Q: What's a "parts-per-billion" interpretation in practice? A funding rate of 1_250_000 raw means 0.00125 (0.125% per interval). Read it as "1,250,000 out of 1,000,000,000" — i.e., 0.125%. With HL's 8 settlements per day and a 4% cap, the range of values you'll see in practice is ±40_000_000 raw = ±4%/interval = ±32%/day worst case. All comfortably representable in i64.

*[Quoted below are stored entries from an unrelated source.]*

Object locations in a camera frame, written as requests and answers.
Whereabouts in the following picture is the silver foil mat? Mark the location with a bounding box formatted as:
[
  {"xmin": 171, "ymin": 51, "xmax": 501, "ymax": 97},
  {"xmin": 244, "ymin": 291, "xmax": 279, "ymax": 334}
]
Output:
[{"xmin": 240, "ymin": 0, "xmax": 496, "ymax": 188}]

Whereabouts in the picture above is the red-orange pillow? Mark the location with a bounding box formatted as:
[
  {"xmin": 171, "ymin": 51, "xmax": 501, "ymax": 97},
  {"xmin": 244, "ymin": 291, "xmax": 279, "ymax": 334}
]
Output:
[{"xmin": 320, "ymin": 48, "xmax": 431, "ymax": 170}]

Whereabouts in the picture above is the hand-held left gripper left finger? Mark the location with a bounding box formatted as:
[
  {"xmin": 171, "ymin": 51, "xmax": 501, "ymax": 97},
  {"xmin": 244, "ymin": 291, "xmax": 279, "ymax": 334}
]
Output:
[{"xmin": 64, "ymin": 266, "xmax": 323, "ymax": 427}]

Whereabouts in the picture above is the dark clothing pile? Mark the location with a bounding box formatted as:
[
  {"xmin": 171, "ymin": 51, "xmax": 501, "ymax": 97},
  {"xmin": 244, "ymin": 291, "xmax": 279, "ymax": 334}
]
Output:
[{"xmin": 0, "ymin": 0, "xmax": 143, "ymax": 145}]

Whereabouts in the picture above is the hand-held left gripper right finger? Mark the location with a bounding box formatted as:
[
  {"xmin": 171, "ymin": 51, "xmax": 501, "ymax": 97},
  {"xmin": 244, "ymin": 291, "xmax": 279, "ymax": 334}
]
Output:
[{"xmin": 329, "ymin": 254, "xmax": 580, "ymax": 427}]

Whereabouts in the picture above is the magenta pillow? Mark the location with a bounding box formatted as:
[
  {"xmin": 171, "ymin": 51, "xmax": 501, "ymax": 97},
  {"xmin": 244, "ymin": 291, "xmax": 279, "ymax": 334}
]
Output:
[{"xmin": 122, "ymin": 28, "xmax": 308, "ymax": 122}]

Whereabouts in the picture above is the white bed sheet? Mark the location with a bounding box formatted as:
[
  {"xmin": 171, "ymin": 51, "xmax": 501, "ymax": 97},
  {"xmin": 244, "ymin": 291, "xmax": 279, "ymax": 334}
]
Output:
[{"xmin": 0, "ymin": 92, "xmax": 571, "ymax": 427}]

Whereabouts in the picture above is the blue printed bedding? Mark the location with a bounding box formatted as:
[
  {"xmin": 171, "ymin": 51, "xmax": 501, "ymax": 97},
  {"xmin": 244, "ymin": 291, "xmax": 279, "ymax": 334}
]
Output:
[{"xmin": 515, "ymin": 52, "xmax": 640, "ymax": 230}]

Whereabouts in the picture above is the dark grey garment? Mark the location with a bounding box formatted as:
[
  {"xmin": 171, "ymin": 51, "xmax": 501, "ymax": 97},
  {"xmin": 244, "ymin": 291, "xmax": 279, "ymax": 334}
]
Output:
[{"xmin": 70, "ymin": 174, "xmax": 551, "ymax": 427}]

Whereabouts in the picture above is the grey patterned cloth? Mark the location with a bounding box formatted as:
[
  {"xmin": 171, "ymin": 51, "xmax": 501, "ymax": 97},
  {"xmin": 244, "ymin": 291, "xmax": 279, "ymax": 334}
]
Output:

Q: Could we change RATE_SCALE later without breaking consumers? No. RATE_SCALE is a chain-consensus constant. Every persisted balance, every historical settlement, every test fixture is calibrated against RATE_SCALE = 1e9. Changing it requires a coordinated network upgrade. Treat it as immutable post-deployment. This is why we set it once, in a const, at the start of the crate.

Q: Why no test for RATE_SCALE? What would the test assert? assert_eq!(RATE_SCALE, 1_000_000_000) is tautological — it tests the constant against itself. The constant's meaning lives in how other code uses it. Lesson 2's first money type gets the first meaningful test.

Next lesson (Lesson 2)

Lesson 2 adds the four "money types" — MarkPrice, IndexPrice, Premium, Notional. Each is a newtype wrapping a primitive. The teaching focus shifts from "why fixed-point" to "why newtypes": preventing accidental cross-feeding (e.g., passing an IndexPrice where a MarkPrice is expected). The four types add ~30 lines to types.rs and prove out the newtype pattern that the remaining types (Lesson 3) will follow.

Summary (3 lines)

  • RATE_SCALE = 10^9 is the integer-scale constant for rates. i128 for range; saturating arithmetic for safety.
  • Why integers: consensus determinism (f64 varies across CPUs). Why this scale: 9 decimal places = 8 Hyperliquid + 1 for compounding.
  • Convert on input/output; scaled inside. Foundation for every later lesson. Next: money types (newtypes).